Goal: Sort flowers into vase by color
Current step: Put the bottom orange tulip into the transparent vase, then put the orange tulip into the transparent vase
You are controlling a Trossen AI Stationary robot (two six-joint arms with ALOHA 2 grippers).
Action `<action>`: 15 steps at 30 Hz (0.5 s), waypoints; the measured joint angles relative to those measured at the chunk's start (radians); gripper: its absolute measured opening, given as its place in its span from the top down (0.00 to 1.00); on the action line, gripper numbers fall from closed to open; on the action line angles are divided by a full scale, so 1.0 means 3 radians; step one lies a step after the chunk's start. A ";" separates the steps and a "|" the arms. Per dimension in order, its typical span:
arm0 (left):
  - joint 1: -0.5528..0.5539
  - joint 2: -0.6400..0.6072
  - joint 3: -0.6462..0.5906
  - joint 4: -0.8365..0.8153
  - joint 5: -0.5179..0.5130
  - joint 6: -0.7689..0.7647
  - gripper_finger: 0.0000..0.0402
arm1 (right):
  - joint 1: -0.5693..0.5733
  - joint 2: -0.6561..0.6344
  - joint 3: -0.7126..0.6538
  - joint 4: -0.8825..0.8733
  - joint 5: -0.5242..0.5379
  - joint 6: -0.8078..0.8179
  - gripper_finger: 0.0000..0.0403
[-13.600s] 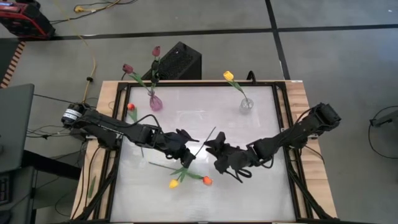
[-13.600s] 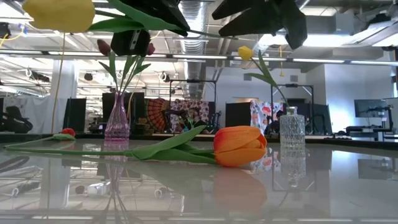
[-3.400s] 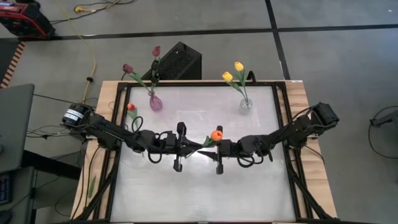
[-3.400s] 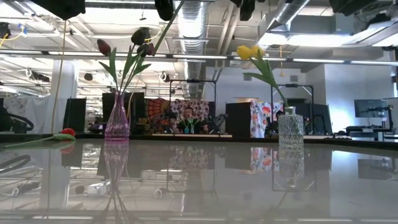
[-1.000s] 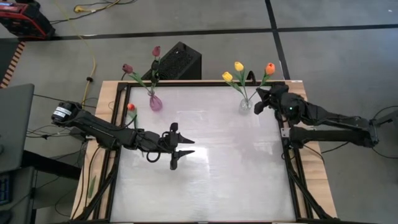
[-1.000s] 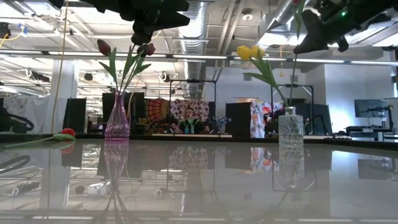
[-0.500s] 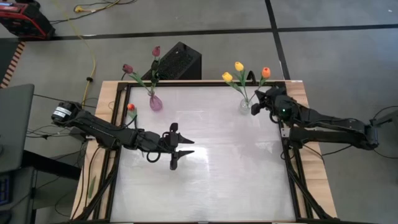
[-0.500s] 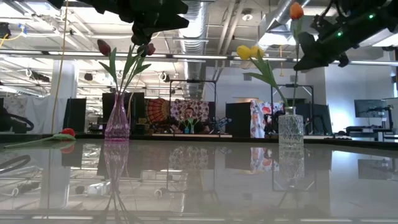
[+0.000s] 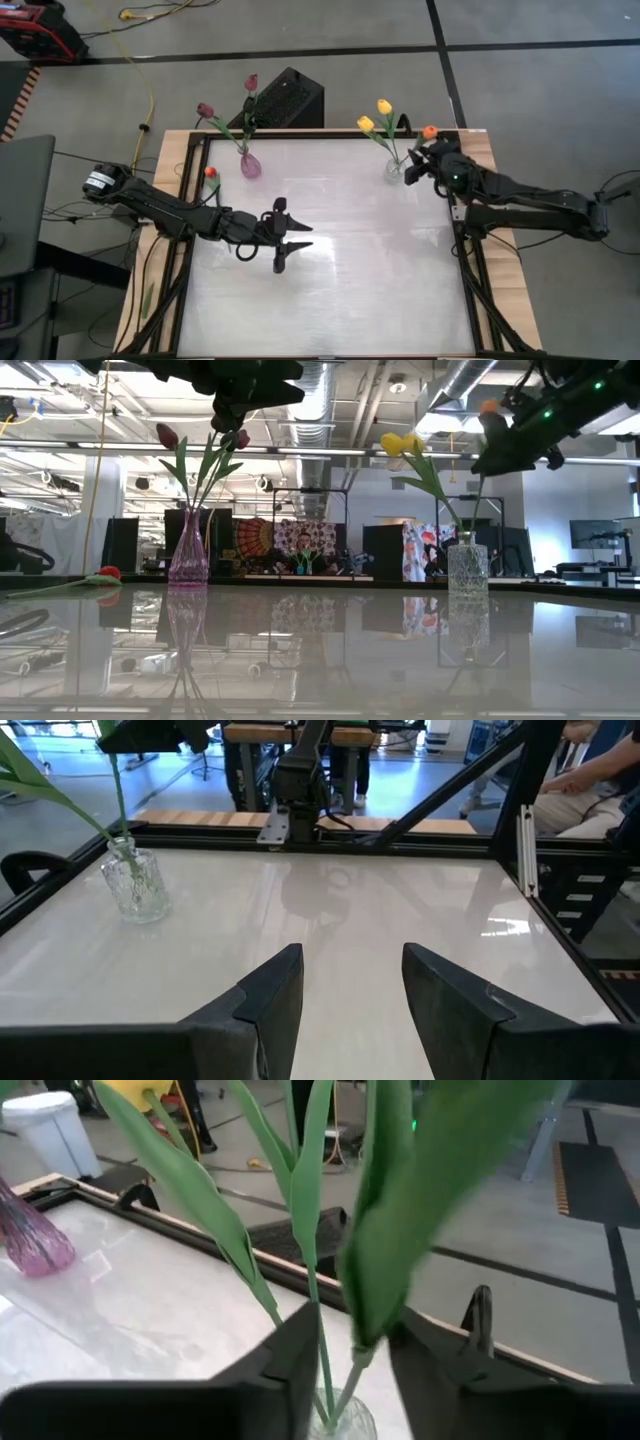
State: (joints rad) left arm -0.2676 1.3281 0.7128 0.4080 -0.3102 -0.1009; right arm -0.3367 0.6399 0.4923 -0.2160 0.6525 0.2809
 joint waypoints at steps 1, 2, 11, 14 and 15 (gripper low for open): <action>0.0000 0.0000 0.0000 0.0000 0.0024 -0.0003 0.60 | 0.0000 0.0001 0.0035 -0.0068 -0.0001 0.0023 0.60; 0.0000 0.0000 0.0000 0.0001 0.0042 -0.0003 0.60 | 0.0000 0.0002 0.0074 -0.0149 -0.0024 0.0031 0.57; 0.0000 0.0000 0.0000 -0.0078 0.0053 -0.0029 0.60 | 0.0001 0.0005 0.0680 -0.1432 -0.0981 0.0197 0.36; 0.0000 0.0000 0.0000 -0.0124 0.0055 -0.0058 0.60 | 0.0000 0.0004 0.0886 -0.1908 -0.1184 0.0259 0.36; 0.0000 0.0000 0.0000 -0.0136 0.0057 -0.0060 0.60 | 0.0000 0.0002 0.0944 -0.2041 -0.1248 0.0303 0.36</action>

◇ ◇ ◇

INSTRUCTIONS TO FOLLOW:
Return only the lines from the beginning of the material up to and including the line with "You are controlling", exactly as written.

RESPONSE:
Goal: Sort flowers into vase by color
Current step: Put the bottom orange tulip into the transparent vase, then put the orange tulip into the transparent vase
You are controlling a Trossen AI Stationary robot (two six-joint arms with ALOHA 2 grippers).

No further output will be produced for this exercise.